Impurities, especially at grain boundaries, are a possible factor in the ZrO2 σ–T decreases, especially in view of observed increased intergranular fracture initiation with temperature vs. mostly transgranular at lower temperature. However, it is not clear why ZrO2 should be so much more sensitive to impurities, nor why they would be a factor at such low temperatures (e.g. 200–400°C). While, as noted earlier, SCG was not observed in Y2O3 fully stabilized ZrO2 crystals, polycrystalline SCG via grain boundaries may be a possibility, but extensive transgranular fracture at and near 22°C argues against this. Destabilization of partially stabilized ZrO2 by H2O has also been observed, but only for a modest range of temperature, grain size, and Y2O3 content, not explaining similar effects for CaO, MgO, or Tb4O7 stabilization or full stabilization with Y2O3. Further, this effect appears to be a corrosion phenomenon [203–206], not SCG; i.e. degradation over the exposed area, not just at tips of sufficiently stressed cracks. Attributing moderate temperature decreases in ZrO2 mechanical properties to attack of H2O (or other species such as HCl [204,206]) also appears inconsistent with some similar strength trends for both ZrO2 + Y2O3 singleand polycrystals (in view of probable association of this H2O effect with grain boundaries, hence not pertinent to single crystals). This would also possibly imply some opposite effects of H2O and boundary impurities, since the latter may often interfere with the reaction with H2O. H2O effects also appear to be inconsistent with many of the property changes continuing well beyond the temperature range of this destabilizing mechanism. Thus while H2O effects may contribute to the ET and especially σ–T changes, they cannot be the fundamental cause of them.

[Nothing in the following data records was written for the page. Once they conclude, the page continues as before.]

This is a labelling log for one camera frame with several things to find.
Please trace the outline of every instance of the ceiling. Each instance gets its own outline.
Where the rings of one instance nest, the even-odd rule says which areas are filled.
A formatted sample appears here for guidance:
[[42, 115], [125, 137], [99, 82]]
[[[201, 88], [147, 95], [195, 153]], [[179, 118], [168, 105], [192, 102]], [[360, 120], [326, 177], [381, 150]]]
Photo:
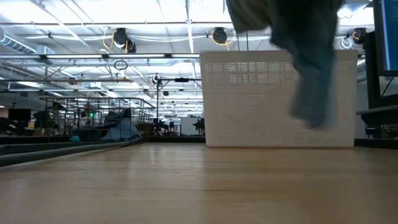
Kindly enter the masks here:
[[[0, 1], [0, 28], [27, 45], [43, 45], [52, 49], [56, 54], [123, 54], [123, 50], [115, 46], [107, 49], [103, 43], [105, 41], [107, 46], [111, 45], [112, 33], [118, 27], [127, 29], [127, 34], [134, 41], [139, 54], [198, 54], [227, 50], [226, 46], [217, 45], [207, 37], [215, 27], [225, 28], [231, 41], [230, 50], [277, 50], [268, 41], [270, 30], [249, 32], [248, 39], [246, 34], [241, 34], [238, 41], [223, 0], [44, 0], [41, 2], [45, 6], [45, 10], [30, 0]], [[344, 40], [341, 37], [352, 32], [355, 27], [366, 27], [368, 30], [373, 30], [373, 9], [365, 7], [355, 12], [340, 11], [339, 17], [336, 48], [361, 50], [361, 46], [352, 44], [349, 40], [346, 40], [348, 43], [342, 43]], [[20, 52], [5, 46], [0, 46], [0, 53], [20, 54]], [[101, 88], [112, 90], [151, 89], [153, 88], [151, 78], [156, 73], [161, 78], [200, 79], [200, 65], [195, 59], [151, 59], [149, 61], [131, 59], [126, 61], [130, 67], [119, 73], [118, 78], [126, 76], [131, 82], [107, 82], [106, 80], [116, 78], [118, 72], [113, 67], [114, 60], [104, 62], [98, 59], [55, 60], [51, 65], [34, 60], [8, 60], [8, 65], [23, 68], [25, 72], [31, 74], [3, 70], [0, 77], [3, 79], [41, 79], [45, 77], [47, 69], [47, 75], [51, 75], [53, 81], [37, 87], [20, 83], [3, 86], [3, 88], [12, 89], [89, 88], [87, 83], [85, 85], [82, 83], [69, 85], [67, 82], [57, 82], [59, 79], [70, 77], [98, 79], [101, 82]], [[200, 82], [170, 82], [164, 87], [164, 90], [168, 88], [194, 89], [196, 91], [170, 92], [169, 96], [161, 96], [163, 100], [202, 98]], [[138, 91], [115, 91], [115, 93], [118, 96], [141, 97], [156, 104], [156, 100], [147, 93]], [[67, 96], [75, 93], [60, 92], [59, 94]], [[86, 92], [85, 94], [96, 95], [95, 92]], [[195, 106], [194, 110], [181, 112], [173, 109], [174, 111], [171, 113], [186, 115], [196, 110], [199, 113], [201, 100], [194, 100], [193, 103], [195, 102], [198, 103], [198, 106]], [[166, 108], [163, 108], [160, 113], [170, 113], [170, 109], [166, 105]]]

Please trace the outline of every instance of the black ceiling fixture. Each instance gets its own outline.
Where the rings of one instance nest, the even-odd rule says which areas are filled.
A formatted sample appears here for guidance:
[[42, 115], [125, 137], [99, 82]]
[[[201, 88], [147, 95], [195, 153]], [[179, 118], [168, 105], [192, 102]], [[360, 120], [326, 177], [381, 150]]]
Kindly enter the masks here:
[[156, 83], [158, 82], [159, 86], [163, 86], [162, 80], [160, 80], [160, 77], [156, 73], [155, 75], [152, 76], [152, 84], [156, 85]]
[[76, 78], [70, 77], [68, 79], [70, 80], [70, 82], [69, 82], [70, 85], [77, 85], [77, 82], [74, 82], [74, 80], [76, 80]]
[[125, 50], [127, 54], [134, 54], [137, 52], [136, 43], [133, 40], [129, 39], [126, 31], [126, 28], [116, 29], [116, 32], [113, 35], [114, 44], [116, 47]]
[[353, 33], [353, 40], [355, 44], [362, 44], [363, 43], [363, 37], [366, 34], [366, 28], [364, 27], [359, 27], [354, 29]]
[[219, 44], [225, 44], [227, 40], [226, 32], [224, 27], [216, 27], [213, 33], [213, 40]]

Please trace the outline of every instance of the ceiling beam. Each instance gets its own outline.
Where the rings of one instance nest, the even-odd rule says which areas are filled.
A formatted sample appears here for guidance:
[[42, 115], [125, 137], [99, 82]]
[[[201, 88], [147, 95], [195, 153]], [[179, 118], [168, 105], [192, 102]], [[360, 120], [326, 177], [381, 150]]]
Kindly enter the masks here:
[[[25, 82], [27, 83], [30, 80], [23, 80], [20, 82]], [[155, 89], [150, 89], [150, 90], [143, 90], [143, 89], [9, 89], [8, 91], [14, 91], [14, 92], [37, 92], [37, 91], [51, 91], [51, 92], [74, 92], [74, 91], [79, 91], [79, 92], [99, 92], [99, 91], [114, 91], [114, 92], [138, 92], [138, 93], [144, 93], [144, 92], [156, 92]], [[170, 91], [170, 92], [179, 92], [179, 91], [184, 91], [184, 92], [193, 92], [193, 91], [202, 91], [202, 90], [197, 90], [197, 89], [166, 89], [164, 91]], [[173, 101], [173, 99], [169, 98], [164, 98], [164, 99], [159, 99], [159, 100], [166, 100], [166, 101]]]
[[[64, 23], [67, 27], [81, 27], [81, 23]], [[192, 25], [200, 24], [200, 25], [209, 25], [209, 26], [228, 26], [232, 25], [232, 22], [191, 22]], [[187, 25], [186, 22], [122, 22], [122, 23], [83, 23], [84, 26], [94, 26], [94, 27], [126, 27], [126, 26], [136, 26], [136, 25]], [[3, 27], [58, 27], [57, 23], [21, 23], [21, 22], [2, 22], [0, 26]]]
[[45, 6], [42, 3], [39, 3], [35, 0], [30, 0], [30, 2], [32, 4], [34, 4], [36, 7], [38, 7], [39, 9], [41, 9], [43, 12], [47, 13], [49, 16], [53, 17], [59, 24], [59, 26], [61, 26], [62, 28], [64, 28], [69, 34], [71, 34], [72, 36], [76, 37], [84, 46], [88, 47], [89, 49], [91, 49], [92, 51], [98, 53], [97, 50], [95, 50], [89, 43], [87, 43], [85, 40], [83, 40], [82, 38], [80, 38], [77, 34], [74, 33], [74, 31], [72, 31], [71, 29], [69, 29], [60, 19], [58, 19], [55, 15], [53, 15], [50, 11], [46, 10]]
[[193, 54], [194, 51], [193, 51], [191, 18], [190, 18], [190, 14], [189, 14], [189, 8], [190, 8], [189, 0], [185, 0], [185, 8], [187, 10], [187, 28], [188, 28], [189, 48], [191, 50], [191, 54]]

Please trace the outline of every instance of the pipe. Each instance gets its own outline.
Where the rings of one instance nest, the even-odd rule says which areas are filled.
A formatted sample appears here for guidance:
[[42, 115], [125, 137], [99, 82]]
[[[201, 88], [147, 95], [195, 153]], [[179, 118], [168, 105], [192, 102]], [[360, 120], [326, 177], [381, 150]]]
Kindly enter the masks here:
[[141, 77], [141, 80], [144, 81], [144, 83], [146, 85], [148, 85], [149, 87], [153, 87], [153, 85], [145, 78], [145, 76], [138, 70], [138, 68], [134, 67], [134, 66], [130, 66], [130, 68]]
[[191, 18], [189, 15], [189, 0], [185, 0], [185, 8], [187, 10], [187, 24], [188, 24], [187, 28], [188, 28], [189, 48], [191, 50], [191, 54], [193, 54], [194, 51], [193, 51]]
[[77, 34], [74, 33], [71, 29], [69, 29], [61, 20], [59, 20], [55, 15], [53, 15], [51, 12], [45, 9], [44, 5], [41, 3], [38, 3], [35, 0], [30, 0], [31, 3], [33, 3], [35, 6], [37, 6], [39, 9], [47, 13], [49, 16], [53, 17], [57, 22], [58, 25], [60, 25], [62, 28], [64, 28], [68, 33], [70, 33], [72, 36], [76, 37], [83, 45], [87, 46], [89, 49], [93, 50], [94, 52], [97, 52], [94, 48], [92, 48], [87, 42], [85, 42], [82, 38], [80, 38]]
[[13, 34], [5, 32], [0, 27], [0, 45], [4, 45], [11, 49], [14, 49], [22, 54], [34, 54], [37, 52], [36, 46], [31, 44], [30, 46], [24, 40], [16, 37]]
[[13, 79], [9, 79], [9, 80], [0, 80], [1, 82], [39, 82], [39, 83], [50, 83], [50, 82], [73, 82], [73, 83], [81, 83], [81, 82], [132, 82], [131, 80], [116, 80], [116, 79], [110, 79], [110, 80], [102, 80], [102, 79], [87, 79], [87, 80], [74, 80], [74, 79], [66, 79], [66, 80], [13, 80]]
[[109, 60], [109, 59], [199, 59], [200, 54], [65, 54], [65, 55], [0, 55], [0, 60], [28, 60], [28, 59], [97, 59], [97, 60]]
[[[121, 22], [121, 23], [84, 23], [84, 26], [95, 26], [95, 27], [126, 27], [126, 26], [136, 26], [136, 25], [186, 25], [186, 22]], [[209, 25], [209, 26], [231, 26], [232, 22], [191, 22], [191, 24], [200, 24], [200, 25]], [[65, 23], [68, 27], [81, 27], [80, 23]], [[56, 23], [21, 23], [21, 22], [2, 22], [0, 26], [3, 27], [38, 27], [38, 26], [59, 26]]]
[[[152, 63], [152, 62], [127, 62], [129, 66], [173, 66], [177, 63], [187, 62], [185, 60], [169, 60], [167, 63]], [[51, 65], [41, 63], [23, 64], [24, 67], [107, 67], [109, 63], [104, 62], [54, 62]]]
[[[143, 93], [143, 92], [156, 92], [156, 89], [9, 89], [7, 91], [12, 91], [12, 92], [39, 92], [39, 91], [46, 91], [46, 92], [74, 92], [74, 91], [78, 91], [78, 92], [101, 92], [101, 91], [113, 91], [113, 92], [138, 92], [138, 93]], [[195, 92], [195, 91], [202, 91], [201, 89], [163, 89], [162, 91], [169, 91], [169, 92], [180, 92], [180, 91], [184, 91], [184, 92]]]
[[72, 0], [72, 2], [75, 4], [75, 6], [76, 6], [77, 8], [79, 8], [79, 10], [80, 10], [82, 13], [84, 13], [84, 15], [85, 15], [85, 16], [93, 23], [93, 25], [94, 25], [94, 21], [91, 19], [91, 17], [87, 15], [87, 13], [75, 2], [75, 0]]
[[75, 15], [77, 18], [79, 18], [80, 24], [81, 24], [83, 27], [86, 27], [86, 26], [84, 25], [83, 19], [81, 19], [81, 17], [80, 17], [74, 10], [73, 10], [64, 0], [61, 0], [61, 2], [63, 2], [64, 5], [66, 5], [66, 7], [67, 7], [69, 10], [71, 10], [71, 12], [74, 13], [74, 15]]

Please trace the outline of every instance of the fluorescent light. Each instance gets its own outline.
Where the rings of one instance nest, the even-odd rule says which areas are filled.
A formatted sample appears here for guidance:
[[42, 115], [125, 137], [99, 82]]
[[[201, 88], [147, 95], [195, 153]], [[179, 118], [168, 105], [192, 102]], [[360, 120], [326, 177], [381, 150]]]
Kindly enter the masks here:
[[125, 54], [109, 55], [110, 58], [165, 58], [164, 54]]
[[16, 91], [16, 92], [31, 91], [31, 92], [33, 92], [33, 91], [40, 91], [40, 90], [38, 90], [38, 89], [10, 89], [7, 91]]
[[106, 49], [100, 49], [100, 51], [106, 52], [107, 54], [109, 54], [109, 52]]
[[365, 59], [359, 60], [358, 63], [357, 63], [357, 66], [362, 65], [363, 63], [365, 63], [365, 61], [366, 61]]
[[38, 83], [34, 83], [34, 82], [17, 82], [17, 83], [21, 84], [21, 85], [25, 85], [25, 86], [36, 87], [36, 88], [42, 87], [42, 85], [40, 85]]
[[185, 100], [202, 101], [203, 99], [159, 99], [159, 101], [185, 101]]
[[203, 91], [202, 89], [199, 89], [199, 88], [197, 88], [197, 89], [184, 89], [184, 88], [181, 88], [181, 89], [176, 89], [176, 88], [168, 89], [168, 88], [163, 88], [163, 89], [161, 89], [159, 91], [180, 91], [180, 90], [181, 91]]
[[48, 59], [64, 58], [102, 58], [102, 55], [47, 55]]
[[47, 91], [47, 92], [50, 92], [50, 91], [53, 91], [53, 92], [63, 92], [63, 91], [75, 91], [75, 90], [43, 90], [43, 91]]
[[114, 93], [114, 92], [112, 92], [112, 91], [106, 91], [106, 92], [104, 92], [106, 95], [108, 95], [108, 96], [110, 96], [110, 97], [113, 97], [113, 98], [118, 98], [119, 96], [116, 94], [116, 93]]
[[200, 54], [172, 54], [173, 58], [199, 58]]
[[51, 93], [51, 94], [53, 94], [54, 96], [63, 96], [63, 95], [61, 95], [59, 93]]
[[41, 59], [39, 55], [0, 55], [0, 59]]
[[[65, 111], [58, 111], [59, 113], [65, 113]], [[73, 111], [68, 111], [68, 113], [74, 113]]]
[[159, 111], [170, 111], [170, 110], [175, 110], [175, 111], [203, 111], [202, 108], [175, 108], [175, 109], [159, 109]]
[[90, 89], [87, 89], [87, 90], [78, 90], [78, 91], [104, 91], [104, 90], [90, 90]]
[[135, 91], [135, 92], [140, 92], [144, 91], [143, 89], [136, 89], [136, 90], [128, 90], [128, 89], [112, 89], [113, 91]]

While EA may decrease or not change much with increasing temperature for some materials, it shows considerable increase with temperature for several materials recently reviewed [197], e.g. CaO, MgO, and ZrO2. The latter shows EA increases significantly in the temperature range where Young’s modulus and strength show marked decreases (Figs. 6.18, 7.13) and shows substantial composition dependence, implying even higher EA for partially stabilized materials (e.g. those of Drachinskii et al. [155].

The similarity of TEA and EA providing local (grain boundary) stress concentrations (the latter, only with an external stress applied to the body) might suggest EA as an analogous possibility for some (e.g. MgO) σ–T maxima at intermediate temperature, i.e. as for TEA as a possible cause of such maxima in Al2O3 and BeO. However, the common continued rise of EA with temperature noted above would appear to rule this out [197] (TEA stresses decrease with increasing temperature). On the other hand, increasing deformation with temperature combined with EA-T changes might be a possible mechanism. Such EA contribution would probably increase with grain size, analogous to the grain size dependence of spontaneous cracking from TEA (Chap. 2).